STSequence is persistent, but it uses benign effects internally. How is it possible? Well, the above cost bound only holds if you use the lastest version of the datastructure. The cost bound changes when you try to access an earlier version.

Graph Search

There are Priority-First Search (PFS), Breath-First Search (BFS), Depth-First Search (DFS).

Source: starting vertex of search

Out neighbors: out neighbors of vertex $v$ in graph $G$ is $N_G^+(v)$ .

Frontier Set: set of un-visited out-neighbors $N_{G}^+(X) - X$ where $X$ is visited set.

Generic graph search from single source: initialize a vertex stack $F$ with initial vertex source $s$ , when visit, append vertex to $X$ . $U$ is a (potentially singleton) set choosing from $F$ , depending on specific algorithm.

graphSearch(G, s) =
  let
    explore X F =
      if |F| = 0 then X
      else let
        choose U in F (* choose a vertex in unvisited *)
        visit U
        X = append(X, U) (* update visited *)
        F = neighbore(X) - X (* update unvisited stack *)
      in
        explore X F
      end
  in
    explore {} {s}
  end

Note that above algorithm does not visit all the vertices in the graph, especially when there is no path.

Above graph search is generic one, depending how you choose $U$ , we can build BFS, DFS, PFS... If $U$ is a set, BFS can be parallel, but DFS must be sequential.

Graph Reachability Problem: for a grpah $G = (V, E)$ and vertex $v \in V$ , return all vertices $U \subseteq V$ that are reachable from $v$ . Graph search solves reachability.
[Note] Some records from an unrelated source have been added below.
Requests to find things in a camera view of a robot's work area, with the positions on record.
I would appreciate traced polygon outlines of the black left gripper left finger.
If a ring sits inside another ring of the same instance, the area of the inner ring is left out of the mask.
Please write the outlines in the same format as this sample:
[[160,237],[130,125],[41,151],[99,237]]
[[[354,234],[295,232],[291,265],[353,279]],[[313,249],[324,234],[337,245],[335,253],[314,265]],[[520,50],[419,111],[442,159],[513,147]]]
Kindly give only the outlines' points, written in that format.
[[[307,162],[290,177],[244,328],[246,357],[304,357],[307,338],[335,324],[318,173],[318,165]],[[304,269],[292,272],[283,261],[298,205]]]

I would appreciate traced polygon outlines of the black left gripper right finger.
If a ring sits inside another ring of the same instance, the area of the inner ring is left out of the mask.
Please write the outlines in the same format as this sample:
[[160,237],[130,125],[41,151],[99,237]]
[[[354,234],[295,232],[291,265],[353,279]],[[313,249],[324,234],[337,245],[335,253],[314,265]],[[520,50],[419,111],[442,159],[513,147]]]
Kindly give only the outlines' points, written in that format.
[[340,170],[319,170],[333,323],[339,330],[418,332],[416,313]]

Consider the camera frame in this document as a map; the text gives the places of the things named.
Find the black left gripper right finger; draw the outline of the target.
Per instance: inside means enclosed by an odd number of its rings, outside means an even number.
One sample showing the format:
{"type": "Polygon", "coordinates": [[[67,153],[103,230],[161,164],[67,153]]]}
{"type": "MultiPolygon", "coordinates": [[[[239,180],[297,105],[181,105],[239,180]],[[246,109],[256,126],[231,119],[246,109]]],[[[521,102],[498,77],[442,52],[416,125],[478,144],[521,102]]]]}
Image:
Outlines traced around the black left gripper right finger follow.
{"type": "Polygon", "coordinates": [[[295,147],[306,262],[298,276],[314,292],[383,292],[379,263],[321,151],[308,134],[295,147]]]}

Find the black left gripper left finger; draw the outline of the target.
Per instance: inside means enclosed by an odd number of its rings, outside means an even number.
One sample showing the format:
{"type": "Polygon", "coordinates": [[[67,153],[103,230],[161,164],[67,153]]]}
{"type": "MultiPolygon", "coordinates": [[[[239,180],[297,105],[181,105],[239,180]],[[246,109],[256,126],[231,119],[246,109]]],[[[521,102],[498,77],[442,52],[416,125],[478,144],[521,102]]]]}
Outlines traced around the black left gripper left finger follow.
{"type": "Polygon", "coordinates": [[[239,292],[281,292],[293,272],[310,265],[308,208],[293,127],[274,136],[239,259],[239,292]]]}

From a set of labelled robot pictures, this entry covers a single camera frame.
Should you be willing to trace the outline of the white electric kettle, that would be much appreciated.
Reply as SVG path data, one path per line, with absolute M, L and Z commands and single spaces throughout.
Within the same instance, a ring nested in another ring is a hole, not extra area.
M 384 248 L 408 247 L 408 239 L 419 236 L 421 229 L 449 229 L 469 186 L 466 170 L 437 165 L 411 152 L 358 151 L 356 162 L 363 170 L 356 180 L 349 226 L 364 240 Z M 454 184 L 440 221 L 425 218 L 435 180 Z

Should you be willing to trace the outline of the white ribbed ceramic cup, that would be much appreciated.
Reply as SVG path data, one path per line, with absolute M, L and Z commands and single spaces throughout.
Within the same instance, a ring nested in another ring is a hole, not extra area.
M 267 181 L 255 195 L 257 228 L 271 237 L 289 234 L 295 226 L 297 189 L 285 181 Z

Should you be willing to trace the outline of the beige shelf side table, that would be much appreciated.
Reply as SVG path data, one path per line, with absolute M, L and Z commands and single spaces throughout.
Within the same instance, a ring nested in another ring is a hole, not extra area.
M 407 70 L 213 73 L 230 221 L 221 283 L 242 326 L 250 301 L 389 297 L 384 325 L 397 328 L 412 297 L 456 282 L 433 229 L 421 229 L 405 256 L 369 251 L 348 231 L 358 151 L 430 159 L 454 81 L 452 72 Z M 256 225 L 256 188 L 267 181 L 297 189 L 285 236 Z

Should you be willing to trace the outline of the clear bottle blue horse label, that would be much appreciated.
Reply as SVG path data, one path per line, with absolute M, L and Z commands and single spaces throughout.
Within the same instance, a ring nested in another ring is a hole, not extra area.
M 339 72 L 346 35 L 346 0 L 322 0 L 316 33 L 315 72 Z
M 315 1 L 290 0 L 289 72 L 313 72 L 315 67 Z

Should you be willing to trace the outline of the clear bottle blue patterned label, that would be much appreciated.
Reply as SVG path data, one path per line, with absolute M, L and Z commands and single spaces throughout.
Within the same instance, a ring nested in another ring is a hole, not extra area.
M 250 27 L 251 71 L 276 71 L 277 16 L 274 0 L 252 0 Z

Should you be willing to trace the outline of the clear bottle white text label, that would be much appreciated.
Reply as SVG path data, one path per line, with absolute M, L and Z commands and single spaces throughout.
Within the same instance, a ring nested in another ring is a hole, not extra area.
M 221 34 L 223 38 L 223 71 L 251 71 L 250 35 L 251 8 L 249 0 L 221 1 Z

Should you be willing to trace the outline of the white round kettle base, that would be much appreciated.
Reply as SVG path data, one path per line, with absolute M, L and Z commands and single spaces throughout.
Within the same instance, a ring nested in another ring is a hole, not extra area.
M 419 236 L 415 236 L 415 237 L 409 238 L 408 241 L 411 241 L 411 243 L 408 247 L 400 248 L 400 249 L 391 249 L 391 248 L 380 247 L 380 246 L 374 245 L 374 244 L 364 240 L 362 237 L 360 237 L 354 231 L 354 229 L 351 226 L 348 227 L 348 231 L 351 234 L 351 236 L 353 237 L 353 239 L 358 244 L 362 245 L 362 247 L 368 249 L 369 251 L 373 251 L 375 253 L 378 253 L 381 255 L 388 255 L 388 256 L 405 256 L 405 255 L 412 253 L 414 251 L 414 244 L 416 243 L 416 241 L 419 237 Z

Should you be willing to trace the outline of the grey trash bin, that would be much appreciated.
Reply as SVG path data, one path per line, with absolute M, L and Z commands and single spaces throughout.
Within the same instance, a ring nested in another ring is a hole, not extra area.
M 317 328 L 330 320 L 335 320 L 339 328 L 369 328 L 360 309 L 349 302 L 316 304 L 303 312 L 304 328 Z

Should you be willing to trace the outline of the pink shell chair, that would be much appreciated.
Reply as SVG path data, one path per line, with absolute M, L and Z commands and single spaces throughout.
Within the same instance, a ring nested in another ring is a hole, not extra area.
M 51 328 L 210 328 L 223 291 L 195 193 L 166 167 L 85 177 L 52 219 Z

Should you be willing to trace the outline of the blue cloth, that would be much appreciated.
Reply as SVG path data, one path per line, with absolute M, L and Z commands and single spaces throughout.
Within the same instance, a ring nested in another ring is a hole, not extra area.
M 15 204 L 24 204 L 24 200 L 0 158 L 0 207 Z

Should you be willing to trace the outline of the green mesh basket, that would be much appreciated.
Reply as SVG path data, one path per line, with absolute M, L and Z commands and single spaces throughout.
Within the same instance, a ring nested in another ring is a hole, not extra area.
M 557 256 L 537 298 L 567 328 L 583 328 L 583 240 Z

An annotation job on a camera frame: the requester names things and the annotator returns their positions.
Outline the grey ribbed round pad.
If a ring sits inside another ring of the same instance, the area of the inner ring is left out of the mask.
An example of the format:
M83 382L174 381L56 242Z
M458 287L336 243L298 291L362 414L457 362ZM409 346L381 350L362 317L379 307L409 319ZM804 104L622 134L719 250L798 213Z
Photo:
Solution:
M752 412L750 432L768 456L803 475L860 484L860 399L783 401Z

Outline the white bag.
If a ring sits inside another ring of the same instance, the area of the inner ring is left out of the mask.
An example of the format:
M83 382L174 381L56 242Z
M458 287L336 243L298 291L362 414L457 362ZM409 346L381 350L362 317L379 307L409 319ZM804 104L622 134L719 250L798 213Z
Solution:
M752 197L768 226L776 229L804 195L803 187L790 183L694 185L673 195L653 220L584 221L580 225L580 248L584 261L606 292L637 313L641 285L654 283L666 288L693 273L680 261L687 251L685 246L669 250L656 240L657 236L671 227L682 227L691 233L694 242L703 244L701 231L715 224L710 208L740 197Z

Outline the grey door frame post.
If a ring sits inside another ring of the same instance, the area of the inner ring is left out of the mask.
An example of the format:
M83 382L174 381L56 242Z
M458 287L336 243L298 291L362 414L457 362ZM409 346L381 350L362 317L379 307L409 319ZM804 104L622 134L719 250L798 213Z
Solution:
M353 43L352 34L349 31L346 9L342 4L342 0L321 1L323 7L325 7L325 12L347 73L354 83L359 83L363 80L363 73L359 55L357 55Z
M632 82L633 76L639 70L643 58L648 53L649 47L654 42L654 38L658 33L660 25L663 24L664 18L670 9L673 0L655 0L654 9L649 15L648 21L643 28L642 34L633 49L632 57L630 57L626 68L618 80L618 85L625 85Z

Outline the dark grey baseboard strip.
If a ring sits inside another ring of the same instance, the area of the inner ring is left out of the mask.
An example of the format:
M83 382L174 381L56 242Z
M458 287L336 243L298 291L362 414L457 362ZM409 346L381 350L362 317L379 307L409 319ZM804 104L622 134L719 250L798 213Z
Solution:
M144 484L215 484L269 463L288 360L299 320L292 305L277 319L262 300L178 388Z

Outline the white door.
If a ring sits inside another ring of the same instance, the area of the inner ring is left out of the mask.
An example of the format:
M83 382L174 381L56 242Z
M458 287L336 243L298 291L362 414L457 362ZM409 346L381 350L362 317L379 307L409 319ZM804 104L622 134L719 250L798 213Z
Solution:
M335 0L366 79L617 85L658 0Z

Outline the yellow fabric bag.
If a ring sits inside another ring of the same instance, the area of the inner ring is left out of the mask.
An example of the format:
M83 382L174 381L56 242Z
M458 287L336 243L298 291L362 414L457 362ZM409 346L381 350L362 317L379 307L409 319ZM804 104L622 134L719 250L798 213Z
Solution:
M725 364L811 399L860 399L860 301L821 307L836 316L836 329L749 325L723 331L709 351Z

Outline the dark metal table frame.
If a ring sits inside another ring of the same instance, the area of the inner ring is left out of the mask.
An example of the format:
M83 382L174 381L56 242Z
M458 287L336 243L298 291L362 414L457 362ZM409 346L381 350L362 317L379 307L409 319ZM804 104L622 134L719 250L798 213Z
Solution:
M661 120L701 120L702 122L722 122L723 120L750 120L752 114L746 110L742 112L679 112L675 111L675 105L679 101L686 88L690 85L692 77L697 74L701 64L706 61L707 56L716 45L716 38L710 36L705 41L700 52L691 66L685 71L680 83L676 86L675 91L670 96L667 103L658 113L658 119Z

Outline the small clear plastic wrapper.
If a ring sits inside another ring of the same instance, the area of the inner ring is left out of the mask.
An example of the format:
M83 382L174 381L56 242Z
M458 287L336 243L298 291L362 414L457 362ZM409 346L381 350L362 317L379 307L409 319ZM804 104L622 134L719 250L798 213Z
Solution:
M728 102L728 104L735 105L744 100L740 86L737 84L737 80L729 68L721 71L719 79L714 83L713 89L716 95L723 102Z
For undirected graph, graph reachability is the same as finding connected component that contain $v$ . But this algorithm is sequential, we can do it in parallel using graph contraction.

Priority-First Search (PFS)

Used to implement Breadth-First Search, Dijkstra's algorithm and Prim's algorithm.

Options to pick set of vertices $U$ to visit

the highest priority vertex, breaking ties arbitrarily
all highest priority vertices, or
all vertices close to being the highest priority, perhaps the top $k$ (this is beam search)

PFS is a greedy algorithm

Breadth-First Search (BFS)

BFS can be used:

finding shortest (unweighted path)
determing if graph is bipartite
bounding diameter of undirected graph
partitioning graphs
used in Ford-Fulkerson's algorithm

Distance: distance $\delta_G(s, v)$ from $s$ to $v$ is the length of shortest path connecting $s$ to $v$

Here is a sequential BFS:

BFSReach (G = (V, E)) s = let
  explore X F i =
    if |F| = 0 then (X, i)
    else let
      (u, j) = argmin_{(u, k) in F} (k) (* choose next vertex u (with depth j) such that it has smallest depth k *)
      X = append(X, u) (* mark vertex u as visited *)
      F = remove(F, (u, j))
      F = append(F, (v, j+1) | v in N_G^+(u) and v not in X and (v, _) not in F) (* append unvisited out neighbores of visited vertex u to stack *)
    in explore X F j end
  in explore {} [(s, 0)] 0 end

Unlike DFS, to keep BFS data structure simple (ie. merge visited set $X$ and frontier $F$ ), we need to use priority queue that support push and pop in $O(1)$ .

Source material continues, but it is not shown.